> YOUR GOAL: From the first line to the last, restate the data word for word.

━━━

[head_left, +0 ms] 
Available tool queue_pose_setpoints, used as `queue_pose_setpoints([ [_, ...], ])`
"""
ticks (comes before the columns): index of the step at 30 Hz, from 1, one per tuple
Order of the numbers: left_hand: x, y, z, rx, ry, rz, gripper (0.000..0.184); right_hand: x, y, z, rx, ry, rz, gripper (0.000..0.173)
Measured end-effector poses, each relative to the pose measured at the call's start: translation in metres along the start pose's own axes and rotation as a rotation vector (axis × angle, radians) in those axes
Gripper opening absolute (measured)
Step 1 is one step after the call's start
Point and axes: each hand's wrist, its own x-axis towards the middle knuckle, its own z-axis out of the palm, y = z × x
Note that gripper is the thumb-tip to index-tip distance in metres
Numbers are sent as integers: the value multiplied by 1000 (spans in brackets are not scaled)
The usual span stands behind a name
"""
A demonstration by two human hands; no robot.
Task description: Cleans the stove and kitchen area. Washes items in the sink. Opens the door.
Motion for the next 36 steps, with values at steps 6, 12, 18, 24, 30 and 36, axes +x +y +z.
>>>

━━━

> SOLUTION FOR THIS TASK:
[head_left, +0 ms] 
Available tool queue_pose_setpoints, used as `queue_pose_setpoints([ [_, ...], ])`
"""
ticks (comes before the columns): index of the step at 30 Hz, from 1, one per tuple
Order of the numbers: left_hand: x, y, z, rx, ry, rz, gripper (0.000..0.184); right_hand: x, y, z, rx, ry, rz, gripper (0.000..0.173)
Measured end-effector poses, each relative to the pose measured at the call's start: translation in metres along the start pose's own axes and rotation as a rotation vector (axis × angle, radians) in those axes
Gripper opening absolute (measured)
Step 1 is one step after the call's start
Point and axes: each hand's wrist, its own x-axis towards the middle knuckle, its own z-axis out of the palm, y = z × x
Note that gripper is the thumb-tip to index-tip distance in metres
Numbers are sent as integers: the value multiplied by 1000 (spans in brackets are not scaled)
The usual span stands behind a name
"""
A demonstration by two human hands; no robot.
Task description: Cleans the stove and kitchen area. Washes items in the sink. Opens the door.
Motion for the next 36 steps, with values at steps 6, 12, 18, 24, 30 and 36, axes +x +y +z.
>>>

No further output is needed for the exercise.